20. Today when the matter was taken up, Application No. 1 of 2019 was pressed by the counsel for the appellant. It has been contended by the learned counsel for the appellant that in pursuance to the order passed by this Court, the Board had undertaken the exercise to determine the age of the appellant no. 10 Kallu @ Avdhesh. On enquiry it had been held by the Board by a majority of 2:1 that at the time of incident, appellant no. 10 Kallu @ Avdhesh was a minor. It has been further contended by the learned counsel for the appellant that the order dated 06.01.2022 passed by the Board became final as no appeal was preferred either by the informant or by the State against the order of the Board. 21. Counsel for the appellant submitted that as the appellant no. 10 has been held to be a juvenile on the date of incident, then in view of the provisions of Act of 2015, appellant no. 10 is to be released forthwith as he had remained in jail for more than 3 years and even otherwise at present, the appellant no. 10 was aged about 57 years and therefore, cannot be sent to a juvenile home. 22. Per contra, relying upon the counter affidavit filed by the State, learned A.G.A. stated that as per the certificates annexed along with counter affidavit, the appellant no. 10, was not a juvenile at the time of incident and the report of the Board was incorrect. It has been further contended that the inquiry made by the Board was not in accordance with law and the appellant no. 10 cannot be given the benefit of the provisions of the Act of 2015. It has been further contended by the learned A.G.A. that the Board erroneously relied upon the entries made in the family register. It has been further contended that there were interpolation in the entries made in the family register. 23. In reply to the argument of learned A.G.A., learned counsel for the appellant submitted that certificate annexed along with counter affidavit cannot be relied upon. Firstly as only the photo copies of the certificates had been filed along with the counter affidavit and secondly, the aforesaid certificates were never filed by the State before the Board when the Board was enquiring into the matter of Juvenility of the appellant no. 10.

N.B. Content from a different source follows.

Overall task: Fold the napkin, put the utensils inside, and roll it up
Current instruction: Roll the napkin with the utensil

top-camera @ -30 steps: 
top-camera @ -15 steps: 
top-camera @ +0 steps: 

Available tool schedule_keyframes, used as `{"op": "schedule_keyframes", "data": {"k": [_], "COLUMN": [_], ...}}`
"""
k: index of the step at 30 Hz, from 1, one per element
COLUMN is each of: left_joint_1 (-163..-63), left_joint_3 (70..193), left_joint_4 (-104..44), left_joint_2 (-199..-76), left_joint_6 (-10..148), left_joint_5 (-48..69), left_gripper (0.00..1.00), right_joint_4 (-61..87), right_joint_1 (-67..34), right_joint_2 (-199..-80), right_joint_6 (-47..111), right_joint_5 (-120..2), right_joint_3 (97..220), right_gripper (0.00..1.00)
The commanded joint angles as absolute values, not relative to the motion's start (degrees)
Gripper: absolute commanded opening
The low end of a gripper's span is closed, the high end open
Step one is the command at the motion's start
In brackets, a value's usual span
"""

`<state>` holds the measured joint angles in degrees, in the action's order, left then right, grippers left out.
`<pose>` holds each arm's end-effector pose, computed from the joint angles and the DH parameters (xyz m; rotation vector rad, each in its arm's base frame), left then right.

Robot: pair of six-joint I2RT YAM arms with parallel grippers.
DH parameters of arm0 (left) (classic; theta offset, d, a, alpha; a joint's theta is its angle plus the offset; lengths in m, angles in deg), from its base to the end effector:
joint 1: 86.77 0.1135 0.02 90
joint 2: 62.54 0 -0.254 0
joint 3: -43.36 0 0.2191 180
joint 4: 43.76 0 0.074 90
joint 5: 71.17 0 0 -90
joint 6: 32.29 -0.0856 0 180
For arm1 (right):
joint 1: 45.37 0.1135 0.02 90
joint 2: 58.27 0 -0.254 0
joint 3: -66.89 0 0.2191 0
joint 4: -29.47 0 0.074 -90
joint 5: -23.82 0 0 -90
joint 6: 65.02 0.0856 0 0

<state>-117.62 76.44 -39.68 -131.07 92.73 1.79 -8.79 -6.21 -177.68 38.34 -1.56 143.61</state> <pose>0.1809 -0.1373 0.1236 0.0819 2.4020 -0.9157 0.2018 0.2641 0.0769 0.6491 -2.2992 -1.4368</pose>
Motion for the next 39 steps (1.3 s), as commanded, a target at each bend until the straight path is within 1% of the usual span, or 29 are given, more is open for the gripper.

Firstly as only the photo copies of the certificates had been filed along with the counter affidavit and secondly, the aforesaid certificates were never filed by the State before the Board when the Board was enquiring into the matter of Juvenility of the appellant no. 10. 24. It has been further contended that against the order of the Board, no appeal had been preferred by the State or informant and the order passed by the Board became final. The inquiry conducted by the Board was in accordance with law and cannot be faulted. 25. After consider the respective submissions made by the learned counsel for the appellant and perusal of the record, we are of the view that the contention of the learned A.G.A. for the State that entries made in the family register cannot be relied upon, is not correct. “Family Register 26. The Family Register Rules prescribes preparation of a Family Register in the State of Uttar Pradesh which contains family-wise names and particulars of all persons ordinarily residing in the village pertaining to the Gaon Sabha. Such Rules have been framed under Section 110 of the U.P. Panchayat Raj Act, 1947. Such Rules read as under: "1. (1) These Rules may be called the U.P. Panchayat Raj (Maintenance of Family Registers) Rules, 1970. 2. Form and preparation of family register.—A family register in form A shall be prepared containing family-wise the names and particulars of all persons ordinarily residing in the village pertaining to the Gaon Sabha. Ordinarily one page shall be allotted to each family in the register. There shall be a separate section in the register for families belonging to the Scheduled Castes. The register shall be prepared in Hindi in Devanagri script. 3. General conditions for registration in the register.— Every person who has been ordinarily resident within the area of the Gaon Sabha shall be entitled to be registered in the family register. Explanation.—A person shall be deemed to be ordinarily resident in a village if he has been ordinarily residing in such village or is in possession of a dwelling house therein ready for occupation. 4. Quarterly entries in the family register.—At the beginning of each quarter commencing from April in each year, the Secretary of a Gaon Sabha shall make necessary changes in the family register consequent upon births and deaths, if any occurring in the previous quarter in each family.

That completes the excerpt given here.